» **Exercise directions**:
Look through the material beneath and copy each line with the word "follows".

» **Listed entries**:

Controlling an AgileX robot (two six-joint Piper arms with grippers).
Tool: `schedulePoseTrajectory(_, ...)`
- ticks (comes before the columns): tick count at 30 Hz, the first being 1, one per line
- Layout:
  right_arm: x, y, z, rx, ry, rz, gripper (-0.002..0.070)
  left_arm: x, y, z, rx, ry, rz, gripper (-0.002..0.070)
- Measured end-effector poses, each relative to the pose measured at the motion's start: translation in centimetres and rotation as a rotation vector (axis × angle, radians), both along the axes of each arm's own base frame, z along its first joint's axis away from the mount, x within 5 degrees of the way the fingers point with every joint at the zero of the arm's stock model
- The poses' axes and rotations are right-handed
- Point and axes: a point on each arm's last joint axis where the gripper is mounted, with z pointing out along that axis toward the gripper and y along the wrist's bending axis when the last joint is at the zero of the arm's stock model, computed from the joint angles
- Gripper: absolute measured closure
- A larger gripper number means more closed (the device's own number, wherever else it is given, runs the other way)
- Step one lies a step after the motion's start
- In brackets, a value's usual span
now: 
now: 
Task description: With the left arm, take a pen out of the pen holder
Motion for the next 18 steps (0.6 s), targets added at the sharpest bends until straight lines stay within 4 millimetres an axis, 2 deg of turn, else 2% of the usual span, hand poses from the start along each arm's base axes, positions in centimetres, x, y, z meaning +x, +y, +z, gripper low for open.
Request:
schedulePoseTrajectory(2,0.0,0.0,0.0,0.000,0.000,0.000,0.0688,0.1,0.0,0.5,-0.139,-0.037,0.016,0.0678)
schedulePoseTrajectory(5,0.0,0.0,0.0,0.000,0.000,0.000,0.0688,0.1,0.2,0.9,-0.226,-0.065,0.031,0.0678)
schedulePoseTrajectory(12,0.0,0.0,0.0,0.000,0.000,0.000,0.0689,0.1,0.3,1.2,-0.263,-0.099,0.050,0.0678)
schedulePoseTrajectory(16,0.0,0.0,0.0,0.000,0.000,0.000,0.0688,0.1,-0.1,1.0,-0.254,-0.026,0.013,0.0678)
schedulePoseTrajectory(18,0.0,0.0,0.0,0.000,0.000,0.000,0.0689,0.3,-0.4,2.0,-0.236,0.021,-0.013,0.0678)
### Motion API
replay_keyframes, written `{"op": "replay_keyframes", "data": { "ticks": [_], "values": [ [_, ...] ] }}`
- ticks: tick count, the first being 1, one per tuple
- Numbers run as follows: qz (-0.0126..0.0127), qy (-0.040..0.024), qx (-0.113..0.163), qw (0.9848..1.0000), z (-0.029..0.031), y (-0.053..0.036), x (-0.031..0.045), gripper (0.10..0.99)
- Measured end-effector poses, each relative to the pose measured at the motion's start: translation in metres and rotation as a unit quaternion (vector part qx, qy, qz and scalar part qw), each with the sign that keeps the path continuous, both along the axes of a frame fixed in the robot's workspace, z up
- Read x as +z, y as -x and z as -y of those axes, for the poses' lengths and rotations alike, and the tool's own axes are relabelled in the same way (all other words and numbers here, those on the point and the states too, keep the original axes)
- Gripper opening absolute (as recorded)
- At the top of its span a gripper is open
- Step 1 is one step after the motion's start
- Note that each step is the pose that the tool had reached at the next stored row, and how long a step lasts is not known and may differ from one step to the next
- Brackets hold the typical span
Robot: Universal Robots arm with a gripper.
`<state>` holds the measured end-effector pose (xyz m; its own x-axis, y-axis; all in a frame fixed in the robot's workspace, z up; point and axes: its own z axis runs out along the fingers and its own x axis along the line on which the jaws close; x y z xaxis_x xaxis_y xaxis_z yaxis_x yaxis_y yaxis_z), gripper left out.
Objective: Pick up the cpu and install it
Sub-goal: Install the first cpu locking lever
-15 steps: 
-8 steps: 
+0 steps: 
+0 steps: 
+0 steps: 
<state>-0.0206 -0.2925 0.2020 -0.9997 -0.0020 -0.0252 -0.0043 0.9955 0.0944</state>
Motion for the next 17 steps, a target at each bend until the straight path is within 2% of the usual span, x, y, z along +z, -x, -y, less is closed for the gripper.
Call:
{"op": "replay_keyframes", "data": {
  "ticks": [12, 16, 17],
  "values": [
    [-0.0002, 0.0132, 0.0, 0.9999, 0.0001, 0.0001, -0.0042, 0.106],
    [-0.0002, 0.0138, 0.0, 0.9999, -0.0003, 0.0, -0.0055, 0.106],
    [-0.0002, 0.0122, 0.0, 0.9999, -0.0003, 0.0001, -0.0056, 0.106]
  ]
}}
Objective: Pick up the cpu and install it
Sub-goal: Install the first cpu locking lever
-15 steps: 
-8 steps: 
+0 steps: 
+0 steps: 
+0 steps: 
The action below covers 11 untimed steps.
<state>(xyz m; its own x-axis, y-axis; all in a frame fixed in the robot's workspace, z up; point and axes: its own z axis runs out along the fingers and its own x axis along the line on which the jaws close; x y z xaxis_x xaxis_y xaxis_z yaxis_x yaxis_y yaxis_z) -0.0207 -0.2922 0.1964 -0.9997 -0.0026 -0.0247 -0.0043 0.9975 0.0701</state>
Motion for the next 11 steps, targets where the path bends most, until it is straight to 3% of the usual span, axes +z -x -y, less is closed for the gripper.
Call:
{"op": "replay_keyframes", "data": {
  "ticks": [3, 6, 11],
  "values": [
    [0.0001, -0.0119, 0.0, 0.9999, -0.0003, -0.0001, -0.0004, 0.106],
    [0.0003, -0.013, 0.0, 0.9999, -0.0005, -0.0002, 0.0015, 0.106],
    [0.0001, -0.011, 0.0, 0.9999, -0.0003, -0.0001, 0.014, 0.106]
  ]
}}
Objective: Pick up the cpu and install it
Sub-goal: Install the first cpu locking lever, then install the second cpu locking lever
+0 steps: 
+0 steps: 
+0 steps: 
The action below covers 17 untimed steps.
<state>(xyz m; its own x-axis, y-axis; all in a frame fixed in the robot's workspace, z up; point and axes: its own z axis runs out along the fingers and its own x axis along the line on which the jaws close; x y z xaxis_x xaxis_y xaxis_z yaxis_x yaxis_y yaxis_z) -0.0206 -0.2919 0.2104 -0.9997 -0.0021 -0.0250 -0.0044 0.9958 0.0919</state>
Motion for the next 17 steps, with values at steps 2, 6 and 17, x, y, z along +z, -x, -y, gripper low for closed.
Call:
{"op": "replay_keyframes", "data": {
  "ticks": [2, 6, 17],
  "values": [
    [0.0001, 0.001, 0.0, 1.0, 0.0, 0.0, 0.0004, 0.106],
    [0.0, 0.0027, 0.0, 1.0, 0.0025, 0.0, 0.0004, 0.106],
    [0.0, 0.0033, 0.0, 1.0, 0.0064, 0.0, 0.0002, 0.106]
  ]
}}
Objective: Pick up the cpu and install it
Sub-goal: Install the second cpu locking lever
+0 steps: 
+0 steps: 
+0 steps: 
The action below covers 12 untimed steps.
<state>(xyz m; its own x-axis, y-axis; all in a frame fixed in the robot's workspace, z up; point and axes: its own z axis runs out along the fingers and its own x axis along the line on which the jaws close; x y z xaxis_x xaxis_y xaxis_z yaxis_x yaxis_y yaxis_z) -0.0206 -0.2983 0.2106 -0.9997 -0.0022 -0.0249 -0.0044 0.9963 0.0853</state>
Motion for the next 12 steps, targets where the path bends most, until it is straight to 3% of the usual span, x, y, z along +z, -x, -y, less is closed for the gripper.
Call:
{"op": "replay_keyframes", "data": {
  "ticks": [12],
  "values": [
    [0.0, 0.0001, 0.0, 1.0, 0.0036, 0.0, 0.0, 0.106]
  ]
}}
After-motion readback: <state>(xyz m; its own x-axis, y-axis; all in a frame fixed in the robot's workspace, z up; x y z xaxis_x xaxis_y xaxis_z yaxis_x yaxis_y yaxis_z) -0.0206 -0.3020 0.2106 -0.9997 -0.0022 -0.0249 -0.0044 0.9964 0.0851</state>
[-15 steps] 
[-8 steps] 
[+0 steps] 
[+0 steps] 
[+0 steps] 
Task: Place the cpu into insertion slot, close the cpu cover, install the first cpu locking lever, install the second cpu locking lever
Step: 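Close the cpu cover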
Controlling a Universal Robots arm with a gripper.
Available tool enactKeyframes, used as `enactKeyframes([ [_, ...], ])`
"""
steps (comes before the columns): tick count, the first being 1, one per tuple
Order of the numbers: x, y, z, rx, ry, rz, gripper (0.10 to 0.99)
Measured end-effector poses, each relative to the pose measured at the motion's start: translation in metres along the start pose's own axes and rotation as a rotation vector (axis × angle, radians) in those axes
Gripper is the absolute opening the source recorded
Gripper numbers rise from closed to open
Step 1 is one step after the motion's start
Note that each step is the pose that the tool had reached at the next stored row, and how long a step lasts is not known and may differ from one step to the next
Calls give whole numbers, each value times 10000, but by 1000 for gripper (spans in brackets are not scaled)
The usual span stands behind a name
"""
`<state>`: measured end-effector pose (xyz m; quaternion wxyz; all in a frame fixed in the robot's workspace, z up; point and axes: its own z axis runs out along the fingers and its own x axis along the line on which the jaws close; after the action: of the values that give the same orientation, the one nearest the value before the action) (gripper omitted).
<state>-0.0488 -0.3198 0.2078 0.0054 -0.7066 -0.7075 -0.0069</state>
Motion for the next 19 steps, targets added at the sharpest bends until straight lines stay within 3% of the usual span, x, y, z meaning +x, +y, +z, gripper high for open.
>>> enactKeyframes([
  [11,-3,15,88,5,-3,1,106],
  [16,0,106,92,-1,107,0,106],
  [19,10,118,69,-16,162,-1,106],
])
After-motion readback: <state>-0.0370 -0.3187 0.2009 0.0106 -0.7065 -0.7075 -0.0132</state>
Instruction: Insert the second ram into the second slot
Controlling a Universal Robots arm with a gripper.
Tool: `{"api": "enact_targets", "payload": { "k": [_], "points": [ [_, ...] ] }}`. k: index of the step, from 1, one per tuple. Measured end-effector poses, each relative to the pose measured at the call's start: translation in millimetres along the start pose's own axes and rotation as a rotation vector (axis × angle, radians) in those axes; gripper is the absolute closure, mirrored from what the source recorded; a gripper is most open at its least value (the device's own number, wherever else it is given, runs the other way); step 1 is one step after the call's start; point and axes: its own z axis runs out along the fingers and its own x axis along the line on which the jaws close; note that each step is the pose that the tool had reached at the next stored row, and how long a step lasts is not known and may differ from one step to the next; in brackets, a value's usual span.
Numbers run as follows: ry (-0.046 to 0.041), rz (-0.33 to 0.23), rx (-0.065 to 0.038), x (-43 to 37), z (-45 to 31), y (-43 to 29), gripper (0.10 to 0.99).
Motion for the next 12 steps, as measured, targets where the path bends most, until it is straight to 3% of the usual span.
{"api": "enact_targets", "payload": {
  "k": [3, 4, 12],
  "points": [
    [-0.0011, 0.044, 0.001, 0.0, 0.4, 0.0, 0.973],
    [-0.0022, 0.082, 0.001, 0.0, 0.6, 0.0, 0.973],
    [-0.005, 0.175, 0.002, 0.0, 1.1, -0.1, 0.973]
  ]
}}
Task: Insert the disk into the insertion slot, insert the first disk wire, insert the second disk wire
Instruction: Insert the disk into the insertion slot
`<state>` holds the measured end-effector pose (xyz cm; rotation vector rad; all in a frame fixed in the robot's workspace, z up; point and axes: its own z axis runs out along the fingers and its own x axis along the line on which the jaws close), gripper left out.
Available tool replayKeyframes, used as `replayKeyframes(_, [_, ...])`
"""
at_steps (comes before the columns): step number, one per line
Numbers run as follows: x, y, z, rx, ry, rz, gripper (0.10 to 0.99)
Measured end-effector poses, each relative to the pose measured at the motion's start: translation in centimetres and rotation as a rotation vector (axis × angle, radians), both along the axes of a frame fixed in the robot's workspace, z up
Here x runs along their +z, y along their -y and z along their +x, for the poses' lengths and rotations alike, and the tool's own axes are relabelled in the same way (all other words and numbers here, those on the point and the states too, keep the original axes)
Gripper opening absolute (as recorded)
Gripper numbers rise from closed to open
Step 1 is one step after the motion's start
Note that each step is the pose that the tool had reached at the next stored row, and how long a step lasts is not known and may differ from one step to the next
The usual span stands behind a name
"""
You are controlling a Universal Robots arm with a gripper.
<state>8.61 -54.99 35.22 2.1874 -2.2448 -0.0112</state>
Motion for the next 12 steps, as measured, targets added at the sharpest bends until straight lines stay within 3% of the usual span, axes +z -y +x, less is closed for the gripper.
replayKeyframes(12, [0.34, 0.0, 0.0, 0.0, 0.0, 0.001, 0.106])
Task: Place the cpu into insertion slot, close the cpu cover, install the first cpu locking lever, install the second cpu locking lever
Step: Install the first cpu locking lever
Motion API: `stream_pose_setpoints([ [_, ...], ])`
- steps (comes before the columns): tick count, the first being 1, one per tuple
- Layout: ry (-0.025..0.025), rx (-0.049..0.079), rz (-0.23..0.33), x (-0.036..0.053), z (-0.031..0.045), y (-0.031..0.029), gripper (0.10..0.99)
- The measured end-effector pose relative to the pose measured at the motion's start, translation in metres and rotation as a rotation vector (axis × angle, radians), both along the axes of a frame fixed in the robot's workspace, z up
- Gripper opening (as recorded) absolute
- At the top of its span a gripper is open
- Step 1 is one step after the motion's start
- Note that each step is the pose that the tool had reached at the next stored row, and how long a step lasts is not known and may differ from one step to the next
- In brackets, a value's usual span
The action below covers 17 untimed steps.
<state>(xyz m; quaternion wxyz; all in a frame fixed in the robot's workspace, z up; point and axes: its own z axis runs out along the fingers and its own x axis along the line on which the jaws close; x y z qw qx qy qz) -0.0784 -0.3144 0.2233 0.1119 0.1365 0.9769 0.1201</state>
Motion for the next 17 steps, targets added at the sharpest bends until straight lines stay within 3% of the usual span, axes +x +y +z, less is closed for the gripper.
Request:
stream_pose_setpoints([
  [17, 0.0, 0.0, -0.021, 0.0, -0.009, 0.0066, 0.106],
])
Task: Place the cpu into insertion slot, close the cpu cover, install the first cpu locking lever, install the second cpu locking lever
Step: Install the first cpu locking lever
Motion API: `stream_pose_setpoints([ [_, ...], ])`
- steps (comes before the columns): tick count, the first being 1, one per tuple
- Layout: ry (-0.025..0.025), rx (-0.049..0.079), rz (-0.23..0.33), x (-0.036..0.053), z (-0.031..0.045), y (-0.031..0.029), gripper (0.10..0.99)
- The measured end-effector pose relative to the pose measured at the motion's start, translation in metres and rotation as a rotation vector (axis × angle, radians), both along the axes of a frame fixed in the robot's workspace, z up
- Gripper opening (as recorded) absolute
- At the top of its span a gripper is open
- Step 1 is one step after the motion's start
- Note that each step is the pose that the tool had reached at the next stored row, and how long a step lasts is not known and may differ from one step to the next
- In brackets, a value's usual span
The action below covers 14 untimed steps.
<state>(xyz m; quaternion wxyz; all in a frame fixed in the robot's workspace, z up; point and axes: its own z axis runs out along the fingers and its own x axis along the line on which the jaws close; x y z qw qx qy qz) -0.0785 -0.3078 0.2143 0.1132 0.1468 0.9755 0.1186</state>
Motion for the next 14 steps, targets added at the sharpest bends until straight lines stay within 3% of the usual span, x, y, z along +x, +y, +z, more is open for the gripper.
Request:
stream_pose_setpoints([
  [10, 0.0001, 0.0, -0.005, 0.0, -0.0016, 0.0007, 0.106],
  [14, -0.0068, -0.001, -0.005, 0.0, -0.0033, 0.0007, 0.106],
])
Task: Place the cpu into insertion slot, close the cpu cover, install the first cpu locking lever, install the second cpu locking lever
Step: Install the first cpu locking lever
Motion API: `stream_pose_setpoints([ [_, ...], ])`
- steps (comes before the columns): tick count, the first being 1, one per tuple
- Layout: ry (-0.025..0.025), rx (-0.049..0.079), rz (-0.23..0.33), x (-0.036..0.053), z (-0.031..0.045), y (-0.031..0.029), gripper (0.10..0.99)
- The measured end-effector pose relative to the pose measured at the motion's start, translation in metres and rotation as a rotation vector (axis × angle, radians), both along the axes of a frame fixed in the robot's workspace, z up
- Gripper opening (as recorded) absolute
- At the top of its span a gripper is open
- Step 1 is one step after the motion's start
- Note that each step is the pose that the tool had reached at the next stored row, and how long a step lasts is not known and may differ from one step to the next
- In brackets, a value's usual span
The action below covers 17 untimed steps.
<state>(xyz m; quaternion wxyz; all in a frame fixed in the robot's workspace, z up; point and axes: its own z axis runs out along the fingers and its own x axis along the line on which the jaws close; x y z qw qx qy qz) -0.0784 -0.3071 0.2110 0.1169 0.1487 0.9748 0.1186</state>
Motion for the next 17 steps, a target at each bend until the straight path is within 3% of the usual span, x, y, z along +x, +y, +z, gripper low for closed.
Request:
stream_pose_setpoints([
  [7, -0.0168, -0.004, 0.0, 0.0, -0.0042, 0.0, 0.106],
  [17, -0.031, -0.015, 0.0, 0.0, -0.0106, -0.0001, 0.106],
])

» **Task answer**:
- Numbers run as follows: qz (-0.0126..0.0127), qy (-0.040..0.024), qx (-0.113..0.163), qw (0.9848..1.0000), z (-0.029..0.031), y (-0.053..0.036), x (-0.031..0.045), gripper (0.10..0.99)
Numbers run as follows: ry (-0.046 to 0.041), rz (-0.33 to 0.23), rx (-0.065 to 0.038), x (-43 to 37), z (-45 to 31), y (-43 to 29), gripper (0.10 to 0.99).
Numbers run as follows: x, y, z, rx, ry, rz, gripper (0.10 to 0.99)

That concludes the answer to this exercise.